* _WHAT YOU NEED TO DO_
Copy out the lines below that hold the word "brackets".

◇ ◇ ◇ ◇

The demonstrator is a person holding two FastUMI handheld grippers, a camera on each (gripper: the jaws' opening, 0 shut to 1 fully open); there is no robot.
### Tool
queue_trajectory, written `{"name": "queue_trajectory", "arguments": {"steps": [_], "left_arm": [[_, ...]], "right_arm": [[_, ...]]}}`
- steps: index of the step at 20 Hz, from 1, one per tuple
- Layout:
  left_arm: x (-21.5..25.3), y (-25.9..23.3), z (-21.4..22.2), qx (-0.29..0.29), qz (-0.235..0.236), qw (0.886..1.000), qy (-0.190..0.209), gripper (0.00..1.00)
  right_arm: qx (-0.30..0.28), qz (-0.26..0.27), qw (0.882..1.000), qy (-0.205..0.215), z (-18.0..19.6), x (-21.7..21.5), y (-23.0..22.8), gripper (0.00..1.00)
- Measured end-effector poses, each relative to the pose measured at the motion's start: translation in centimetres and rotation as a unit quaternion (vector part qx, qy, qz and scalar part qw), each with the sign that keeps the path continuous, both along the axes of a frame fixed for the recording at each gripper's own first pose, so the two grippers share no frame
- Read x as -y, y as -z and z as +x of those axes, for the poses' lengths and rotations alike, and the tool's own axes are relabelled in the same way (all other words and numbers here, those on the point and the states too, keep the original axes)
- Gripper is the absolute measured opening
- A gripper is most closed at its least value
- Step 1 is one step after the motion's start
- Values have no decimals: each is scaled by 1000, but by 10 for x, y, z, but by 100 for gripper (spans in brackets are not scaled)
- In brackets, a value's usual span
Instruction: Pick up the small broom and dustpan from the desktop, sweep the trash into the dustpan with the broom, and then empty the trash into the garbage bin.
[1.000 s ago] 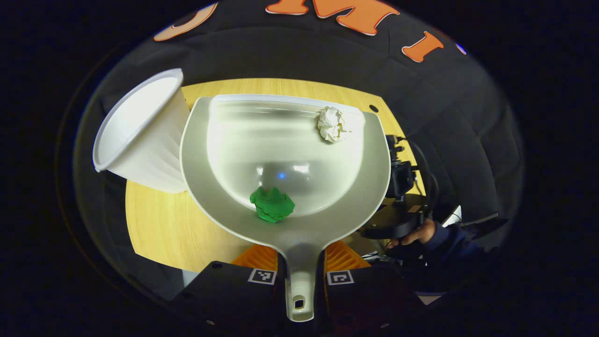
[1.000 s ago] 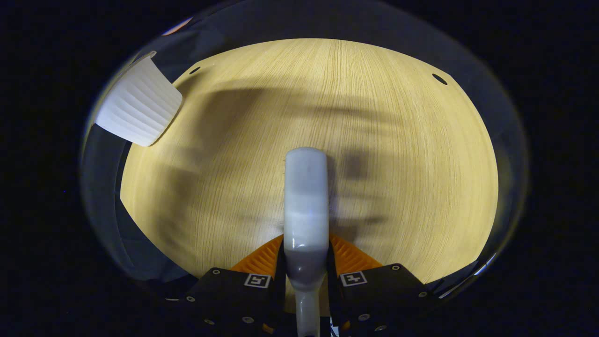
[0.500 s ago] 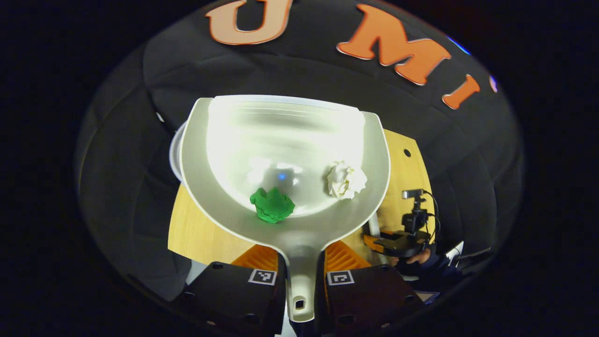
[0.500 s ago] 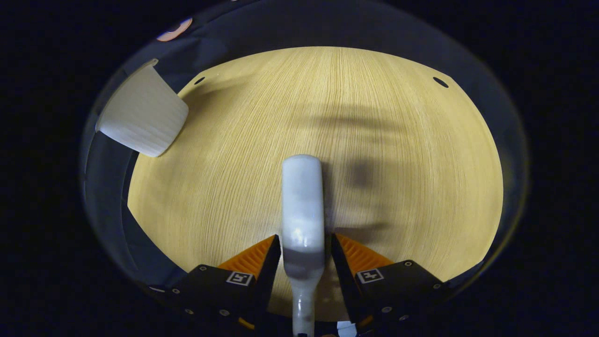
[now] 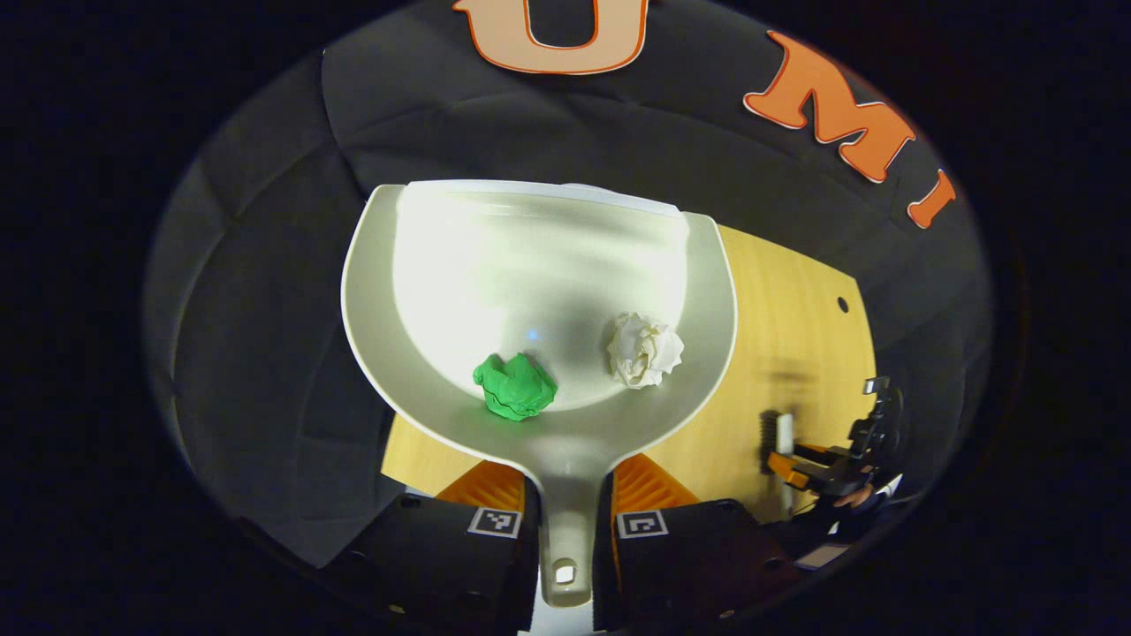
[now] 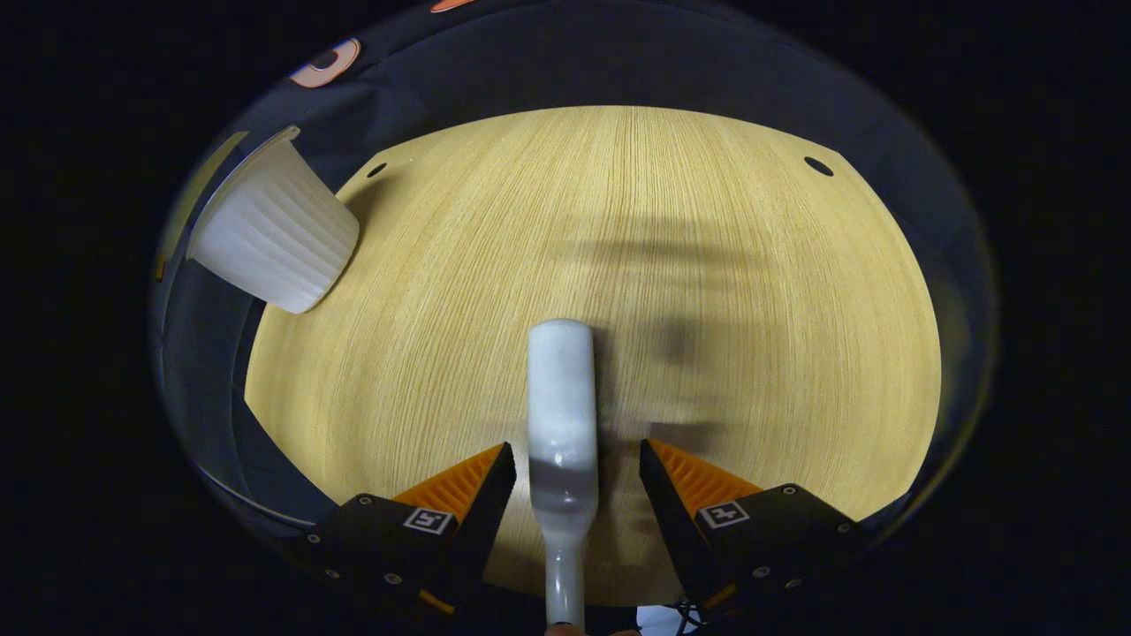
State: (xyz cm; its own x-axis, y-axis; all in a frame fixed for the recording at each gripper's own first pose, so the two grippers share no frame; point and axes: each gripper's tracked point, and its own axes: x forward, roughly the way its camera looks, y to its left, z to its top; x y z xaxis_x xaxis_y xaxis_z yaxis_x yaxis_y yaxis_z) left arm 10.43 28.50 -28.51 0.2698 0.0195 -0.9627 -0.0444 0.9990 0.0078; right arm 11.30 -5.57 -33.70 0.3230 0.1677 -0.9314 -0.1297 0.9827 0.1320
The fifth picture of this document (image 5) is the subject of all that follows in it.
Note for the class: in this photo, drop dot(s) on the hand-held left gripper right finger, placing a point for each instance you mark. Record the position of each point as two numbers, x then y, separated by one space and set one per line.
689 556

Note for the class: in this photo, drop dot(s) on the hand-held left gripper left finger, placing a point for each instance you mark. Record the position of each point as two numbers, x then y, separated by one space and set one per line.
442 556

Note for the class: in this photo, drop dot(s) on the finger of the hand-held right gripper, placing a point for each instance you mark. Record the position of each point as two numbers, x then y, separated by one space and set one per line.
822 455
795 473

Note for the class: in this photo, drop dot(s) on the small white broom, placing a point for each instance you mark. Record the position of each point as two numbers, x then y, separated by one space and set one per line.
785 442

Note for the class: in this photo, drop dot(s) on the green paper ball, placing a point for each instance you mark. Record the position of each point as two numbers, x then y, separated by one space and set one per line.
514 389

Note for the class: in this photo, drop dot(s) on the white paper ball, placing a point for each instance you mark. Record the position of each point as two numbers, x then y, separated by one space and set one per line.
645 349

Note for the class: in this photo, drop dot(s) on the white plastic dustpan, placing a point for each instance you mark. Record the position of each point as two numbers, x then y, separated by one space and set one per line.
530 265

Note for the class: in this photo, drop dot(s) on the black backdrop cloth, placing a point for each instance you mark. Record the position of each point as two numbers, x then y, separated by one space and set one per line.
265 309

◇ ◇ ◇ ◇

* _REPLY_
- Values have no decimals: each is scaled by 1000, but by 10 for x, y, z, but by 100 for gripper (spans in brackets are not scaled)
- In brackets, a value's usual span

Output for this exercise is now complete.